• EXERCISE DETAILS: Exclude the pictures and transcribe the rest of the data below exactly.

• DATASET EXTRACT:

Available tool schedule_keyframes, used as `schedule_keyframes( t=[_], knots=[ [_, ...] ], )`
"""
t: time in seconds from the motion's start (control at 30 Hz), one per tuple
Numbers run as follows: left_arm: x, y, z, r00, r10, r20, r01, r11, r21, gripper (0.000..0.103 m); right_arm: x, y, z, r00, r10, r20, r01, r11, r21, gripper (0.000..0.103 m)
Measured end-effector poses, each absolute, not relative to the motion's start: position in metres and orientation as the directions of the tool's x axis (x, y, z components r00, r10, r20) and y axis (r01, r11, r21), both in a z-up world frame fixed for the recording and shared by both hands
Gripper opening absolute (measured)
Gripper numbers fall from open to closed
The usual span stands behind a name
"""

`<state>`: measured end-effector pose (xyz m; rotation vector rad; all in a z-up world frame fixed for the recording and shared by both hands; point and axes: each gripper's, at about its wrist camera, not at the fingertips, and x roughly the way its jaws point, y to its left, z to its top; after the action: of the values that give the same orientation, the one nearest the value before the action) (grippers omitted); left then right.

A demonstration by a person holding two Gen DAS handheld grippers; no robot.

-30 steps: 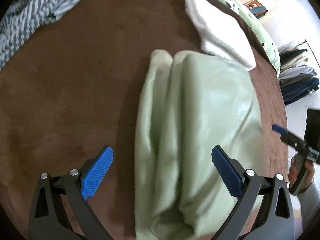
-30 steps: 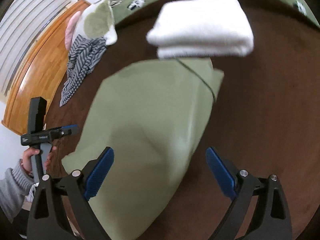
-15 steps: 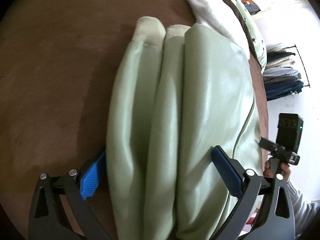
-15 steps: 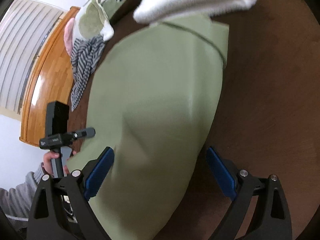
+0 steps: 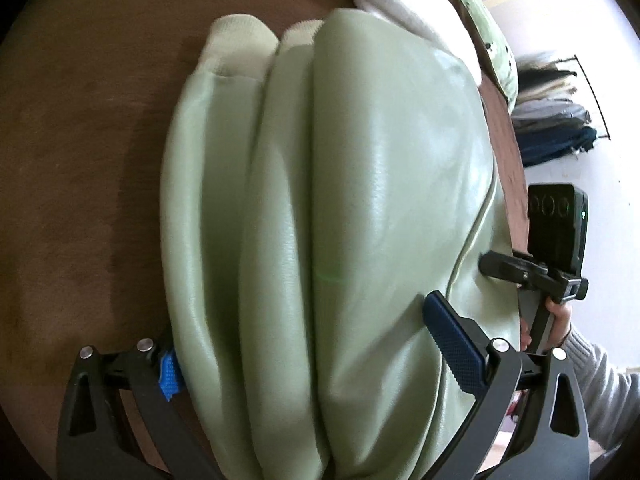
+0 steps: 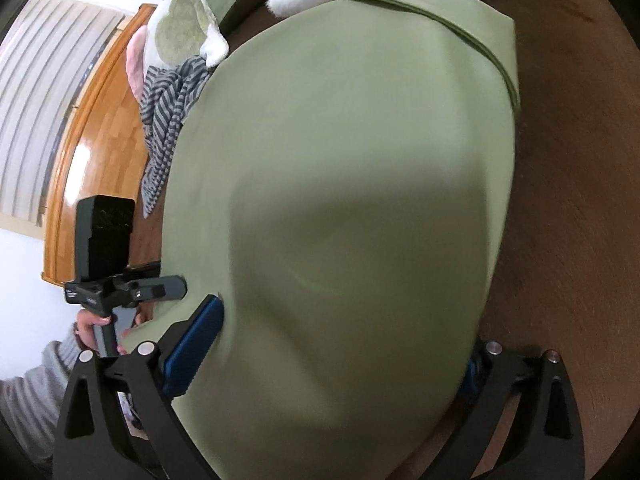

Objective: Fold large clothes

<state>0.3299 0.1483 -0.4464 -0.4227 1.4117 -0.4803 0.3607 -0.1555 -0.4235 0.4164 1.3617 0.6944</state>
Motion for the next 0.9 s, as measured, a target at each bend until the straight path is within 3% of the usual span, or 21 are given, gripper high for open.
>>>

• SOLUTION TO THIS EXERCISE:
Available tool schedule_keyframes, used as `schedule_keyframes( t=[_], knots=[ [_, ...] ], )`
"""
t: time in seconds from the motion's start (control at 30 Hz), one per tuple
Numbers run as follows: left_arm: x, y, z, r00, r10, r20, r01, r11, r21, gripper (0.000..0.103 m); right_arm: x, y, z, r00, r10, r20, r01, r11, r21, gripper (0.000..0.103 m)
Measured end-effector poses, each absolute, not relative to the motion's start: position in metres and orientation as the directions of the tool's x axis (x, y, z components r00, r10, r20) and y axis (r01, r11, r21), both in a z-up world frame fixed for the recording and shared by both hands
Gripper opening absolute (measured)
Gripper numbers fall from open to closed
The usual span stands behind a name
"""

`<state>`: measured end-effector pose (xyz m; rotation vector rad; all in a z-up world frame fixed for the recording and shared by both hands; point and axes: each gripper's, at about its wrist camera, not at the fingertips, and x roughly the way its jaws point, y to its left, z to its top; after the action: of the values that give the same orientation, the one nearest the value before the action) (grippers omitted); left then right.

A demonstration by a person holding two Gen DAS handheld grippers; no robot.

-30 steps: 
-30 steps: 
-15 steps: 
-15 steps: 
+0 steps: 
+0 steps: 

Objective: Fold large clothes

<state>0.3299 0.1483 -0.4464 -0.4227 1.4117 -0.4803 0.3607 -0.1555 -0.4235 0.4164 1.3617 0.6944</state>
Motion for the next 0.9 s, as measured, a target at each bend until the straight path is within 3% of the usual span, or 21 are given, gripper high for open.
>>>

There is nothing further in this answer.